■ **Required action**: Copy out the entries below exactly as they stand, but only from the line containing "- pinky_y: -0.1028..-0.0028" through the line containing "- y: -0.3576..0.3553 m".

[[ Task data, beginning ]]

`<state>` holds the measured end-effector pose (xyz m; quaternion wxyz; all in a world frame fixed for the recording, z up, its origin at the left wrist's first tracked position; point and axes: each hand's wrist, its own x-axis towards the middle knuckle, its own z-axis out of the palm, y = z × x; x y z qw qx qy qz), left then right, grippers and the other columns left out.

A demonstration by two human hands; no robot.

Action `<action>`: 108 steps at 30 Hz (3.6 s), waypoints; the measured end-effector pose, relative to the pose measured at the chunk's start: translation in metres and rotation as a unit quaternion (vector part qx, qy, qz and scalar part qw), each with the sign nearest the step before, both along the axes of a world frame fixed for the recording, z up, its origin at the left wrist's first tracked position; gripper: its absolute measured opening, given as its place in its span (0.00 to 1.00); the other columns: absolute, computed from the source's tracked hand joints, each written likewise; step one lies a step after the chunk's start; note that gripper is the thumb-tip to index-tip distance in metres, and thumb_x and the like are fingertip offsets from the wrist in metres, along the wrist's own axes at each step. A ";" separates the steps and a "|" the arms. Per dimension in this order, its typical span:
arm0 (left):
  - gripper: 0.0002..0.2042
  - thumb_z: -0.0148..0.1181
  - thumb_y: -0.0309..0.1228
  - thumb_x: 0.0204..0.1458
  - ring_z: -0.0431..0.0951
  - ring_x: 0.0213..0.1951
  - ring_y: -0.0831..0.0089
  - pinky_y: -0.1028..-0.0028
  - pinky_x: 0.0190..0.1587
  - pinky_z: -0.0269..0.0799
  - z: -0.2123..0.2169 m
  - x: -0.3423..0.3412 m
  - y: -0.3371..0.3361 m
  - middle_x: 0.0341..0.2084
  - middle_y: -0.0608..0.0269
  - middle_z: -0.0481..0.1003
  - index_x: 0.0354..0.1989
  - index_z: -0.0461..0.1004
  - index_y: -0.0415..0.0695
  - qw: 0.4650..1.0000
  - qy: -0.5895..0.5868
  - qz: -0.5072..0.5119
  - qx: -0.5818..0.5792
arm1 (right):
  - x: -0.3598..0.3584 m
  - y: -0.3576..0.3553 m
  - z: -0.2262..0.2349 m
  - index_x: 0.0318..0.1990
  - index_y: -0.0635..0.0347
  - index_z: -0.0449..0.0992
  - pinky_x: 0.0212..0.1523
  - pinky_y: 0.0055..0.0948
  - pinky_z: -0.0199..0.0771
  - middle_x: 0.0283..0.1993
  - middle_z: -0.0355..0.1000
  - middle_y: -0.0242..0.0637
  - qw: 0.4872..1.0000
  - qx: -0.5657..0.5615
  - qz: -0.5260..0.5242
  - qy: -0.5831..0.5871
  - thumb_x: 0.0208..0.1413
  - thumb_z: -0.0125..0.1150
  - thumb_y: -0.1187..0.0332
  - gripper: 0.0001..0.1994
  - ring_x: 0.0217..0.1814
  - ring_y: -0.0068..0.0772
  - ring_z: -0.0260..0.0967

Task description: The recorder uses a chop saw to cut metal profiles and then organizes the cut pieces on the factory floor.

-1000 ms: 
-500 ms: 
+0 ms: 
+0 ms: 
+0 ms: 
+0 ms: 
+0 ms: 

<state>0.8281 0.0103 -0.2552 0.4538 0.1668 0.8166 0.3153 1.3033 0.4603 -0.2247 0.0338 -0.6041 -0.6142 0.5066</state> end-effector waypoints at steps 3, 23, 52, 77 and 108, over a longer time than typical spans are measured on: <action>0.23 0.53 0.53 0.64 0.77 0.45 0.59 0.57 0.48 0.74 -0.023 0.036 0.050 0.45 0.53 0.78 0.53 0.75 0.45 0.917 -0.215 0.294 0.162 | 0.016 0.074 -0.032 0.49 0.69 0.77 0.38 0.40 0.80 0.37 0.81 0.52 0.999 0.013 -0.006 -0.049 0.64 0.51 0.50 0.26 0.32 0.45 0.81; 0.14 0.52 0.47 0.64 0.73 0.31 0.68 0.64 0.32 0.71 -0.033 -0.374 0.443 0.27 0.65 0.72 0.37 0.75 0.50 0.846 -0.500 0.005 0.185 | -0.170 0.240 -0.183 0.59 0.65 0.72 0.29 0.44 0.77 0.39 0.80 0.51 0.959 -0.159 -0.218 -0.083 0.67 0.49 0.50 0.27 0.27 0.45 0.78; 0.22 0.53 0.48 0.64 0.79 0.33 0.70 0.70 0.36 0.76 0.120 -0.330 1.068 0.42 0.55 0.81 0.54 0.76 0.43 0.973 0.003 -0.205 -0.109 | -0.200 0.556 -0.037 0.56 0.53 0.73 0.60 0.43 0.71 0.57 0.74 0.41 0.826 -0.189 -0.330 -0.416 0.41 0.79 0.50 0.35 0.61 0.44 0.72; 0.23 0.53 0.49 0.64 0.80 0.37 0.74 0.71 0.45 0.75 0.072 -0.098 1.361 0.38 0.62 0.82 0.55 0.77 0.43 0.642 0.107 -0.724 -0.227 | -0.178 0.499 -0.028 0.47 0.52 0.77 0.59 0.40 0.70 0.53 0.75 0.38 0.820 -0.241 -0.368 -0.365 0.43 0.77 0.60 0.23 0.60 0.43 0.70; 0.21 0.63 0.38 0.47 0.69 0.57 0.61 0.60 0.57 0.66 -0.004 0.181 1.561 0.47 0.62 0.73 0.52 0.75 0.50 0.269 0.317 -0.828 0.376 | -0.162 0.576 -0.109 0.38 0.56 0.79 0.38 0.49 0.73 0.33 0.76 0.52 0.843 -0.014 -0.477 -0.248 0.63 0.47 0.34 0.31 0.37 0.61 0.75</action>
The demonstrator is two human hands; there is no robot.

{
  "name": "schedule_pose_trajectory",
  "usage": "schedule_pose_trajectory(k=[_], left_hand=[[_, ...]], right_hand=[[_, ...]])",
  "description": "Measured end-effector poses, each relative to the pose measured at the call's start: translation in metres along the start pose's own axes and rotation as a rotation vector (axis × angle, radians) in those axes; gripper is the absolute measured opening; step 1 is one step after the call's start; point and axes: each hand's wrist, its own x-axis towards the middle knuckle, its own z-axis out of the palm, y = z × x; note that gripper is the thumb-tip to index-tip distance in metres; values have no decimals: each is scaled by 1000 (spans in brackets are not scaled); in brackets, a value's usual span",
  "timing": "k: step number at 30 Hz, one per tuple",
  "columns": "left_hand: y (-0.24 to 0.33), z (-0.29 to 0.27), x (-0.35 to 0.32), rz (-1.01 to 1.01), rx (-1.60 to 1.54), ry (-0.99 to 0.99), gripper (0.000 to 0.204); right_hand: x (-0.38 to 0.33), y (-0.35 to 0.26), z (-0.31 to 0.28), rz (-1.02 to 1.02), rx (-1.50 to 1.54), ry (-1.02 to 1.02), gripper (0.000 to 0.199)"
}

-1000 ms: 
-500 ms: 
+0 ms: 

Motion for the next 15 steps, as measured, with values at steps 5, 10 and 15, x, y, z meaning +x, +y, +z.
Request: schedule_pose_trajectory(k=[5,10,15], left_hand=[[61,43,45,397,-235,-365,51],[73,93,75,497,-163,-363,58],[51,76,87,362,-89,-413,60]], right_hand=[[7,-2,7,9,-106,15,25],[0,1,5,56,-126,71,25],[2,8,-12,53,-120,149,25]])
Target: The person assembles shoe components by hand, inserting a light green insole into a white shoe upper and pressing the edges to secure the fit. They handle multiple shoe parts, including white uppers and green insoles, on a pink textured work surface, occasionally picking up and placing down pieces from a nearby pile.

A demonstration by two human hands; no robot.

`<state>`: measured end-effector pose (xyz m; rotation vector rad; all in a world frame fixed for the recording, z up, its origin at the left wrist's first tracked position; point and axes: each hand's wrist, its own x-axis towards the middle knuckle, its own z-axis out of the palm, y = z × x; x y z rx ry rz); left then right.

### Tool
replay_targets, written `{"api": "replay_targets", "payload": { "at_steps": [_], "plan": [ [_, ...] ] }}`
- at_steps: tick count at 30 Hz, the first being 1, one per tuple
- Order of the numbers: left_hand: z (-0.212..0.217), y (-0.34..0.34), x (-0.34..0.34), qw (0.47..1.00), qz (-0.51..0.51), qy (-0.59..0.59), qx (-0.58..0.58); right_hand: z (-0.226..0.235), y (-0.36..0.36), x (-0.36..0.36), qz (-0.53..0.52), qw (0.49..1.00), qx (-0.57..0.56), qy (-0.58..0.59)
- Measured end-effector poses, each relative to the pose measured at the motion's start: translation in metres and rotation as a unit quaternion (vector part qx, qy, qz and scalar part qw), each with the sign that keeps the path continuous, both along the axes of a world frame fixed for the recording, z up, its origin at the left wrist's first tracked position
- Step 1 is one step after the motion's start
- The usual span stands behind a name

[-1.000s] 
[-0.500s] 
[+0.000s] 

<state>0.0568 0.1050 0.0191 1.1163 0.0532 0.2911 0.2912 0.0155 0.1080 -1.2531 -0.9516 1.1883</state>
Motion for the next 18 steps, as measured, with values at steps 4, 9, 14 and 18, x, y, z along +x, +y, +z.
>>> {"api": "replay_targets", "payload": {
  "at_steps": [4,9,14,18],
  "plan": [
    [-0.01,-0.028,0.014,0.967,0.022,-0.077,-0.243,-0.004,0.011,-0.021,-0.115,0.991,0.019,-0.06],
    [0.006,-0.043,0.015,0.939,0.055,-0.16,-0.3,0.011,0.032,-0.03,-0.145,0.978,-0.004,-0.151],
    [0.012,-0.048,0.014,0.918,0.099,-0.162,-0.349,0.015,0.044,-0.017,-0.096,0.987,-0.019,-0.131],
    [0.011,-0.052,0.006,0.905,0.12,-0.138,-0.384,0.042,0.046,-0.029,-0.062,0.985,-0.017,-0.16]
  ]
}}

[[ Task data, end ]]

■ **Task response**:
  - pinky_y: -0.1028..-0.0028
  - pinky_x: 0.0190..0.1587
  - pinky_z: -0.0269..0.0799
  - z: -0.2123..0.2169 m
  - x: -0.3423..0.3412 m
  - y: -0.3371..0.3361 m
  - middle_x: 0.0341..0.2084
  - middle_y: -0.0608..0.0269
  - middle_z: -0.0481..0.1003
  - index_x: 0.0354..0.1989
  - index_z: -0.0461..0.1004
  - index_y: -0.0415..0.0695
  - qw: 0.4650..1.0000
  - qy: -0.5895..0.5868
  - qz: -0.5072..0.5119
  - qx: -0.5818..0.5792
arm1 (right):
  - x: -0.3598..0.3584 m
  - y: -0.3576..0.3553 m

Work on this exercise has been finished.